Obviously those, who had learnt about the Swiss countryside more from picture postcards and touristic brochures than personal acquaintance, received this disclosure with a rude sense of shock, if not disbelief.
But, to delve a bit deeper into this rather bizarre affair, it would appear that having been bitten by the bug of ‘environment friendliness’, the Swiss farmers had decided to “let their cows roam freely around the countryside with their calves and a lone bull (sic)”.
Now, this is where, according to AFP, the nub of the story comes in. A Mr.Philippe Cossy, belonging to the somewhat murky organization named Service for the Prevention of Farm Accidents, had the following to say: “Inevitably the cow rediscovers her basic instincts, which are much akin to wild animals.

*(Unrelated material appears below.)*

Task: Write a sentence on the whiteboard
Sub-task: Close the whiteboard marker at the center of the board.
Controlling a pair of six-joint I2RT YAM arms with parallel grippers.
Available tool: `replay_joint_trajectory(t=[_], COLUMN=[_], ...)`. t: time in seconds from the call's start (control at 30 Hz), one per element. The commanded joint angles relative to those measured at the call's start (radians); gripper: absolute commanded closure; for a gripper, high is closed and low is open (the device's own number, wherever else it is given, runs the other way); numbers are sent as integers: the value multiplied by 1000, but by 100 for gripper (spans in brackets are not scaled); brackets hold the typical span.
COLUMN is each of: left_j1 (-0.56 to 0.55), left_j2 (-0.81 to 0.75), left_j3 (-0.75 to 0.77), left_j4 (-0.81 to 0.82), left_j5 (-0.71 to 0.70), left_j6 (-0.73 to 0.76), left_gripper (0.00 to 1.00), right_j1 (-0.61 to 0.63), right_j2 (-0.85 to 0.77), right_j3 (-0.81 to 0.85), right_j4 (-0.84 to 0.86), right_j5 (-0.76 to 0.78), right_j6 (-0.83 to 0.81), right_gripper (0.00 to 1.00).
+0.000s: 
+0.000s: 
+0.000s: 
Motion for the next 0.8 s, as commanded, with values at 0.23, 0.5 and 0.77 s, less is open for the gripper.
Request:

She rebuilds self-defence mechanisms and becomes more distrustful and aggressive towards others, be they humans or animals”.
There you have it in a nutshell, as the cliché goes. By now the reader would, hopefully, be in no doubt about the interest that Mr.
Cossy’s organization had in this whole murky affair. After all, how can you permit cows – even Swiss cows – to chivvy dreamy-eyed tourists all over the idyllic Swiss countryside?
If anything, what can be gleaned out of the aforementioned news item is the fact that the Swiss temperament is not to be taken lightly.
In addition to being rather handy with money matters, the Swiss, it would seem, also take their cows very seriously indeed.
In any other country, people would have taken such so-called farm accidents in their stride. While on the subject of cows, one is loath to end this piece without mention of “sacred cows”.
One refers, of course, to the genuine variety that freely roams around the thoroughfares of Indian cities, without let or hindrance – not to be confused with the genre that one finds oozing out of the woodwork in the Land of the Pure.
These (sacred) cows, then, that one finds frequenting the streets of the metropolis of New Delhi somehow never appear to be in a frame of mind similar to that of the “Swiss cows let out into the countryside” aforementioned.
Whenever one has had occasion to visit India, one has invariably found the sacred cows peaceful, far from intimidating and, above all, minding their own business.
One is left to wonder why? After all, a cow is a cow is a cow. One supposes the contrast may well be due to the marked difference between the Western and Eastern ethos.
Does one wish the human beings would take a leaf out of the way of life of the bovines! There must be a moral in this somewhere, though one is at a loss to pinpoint it.
— The writer is a former Ambassador and former Assistant Secretary General of OIC.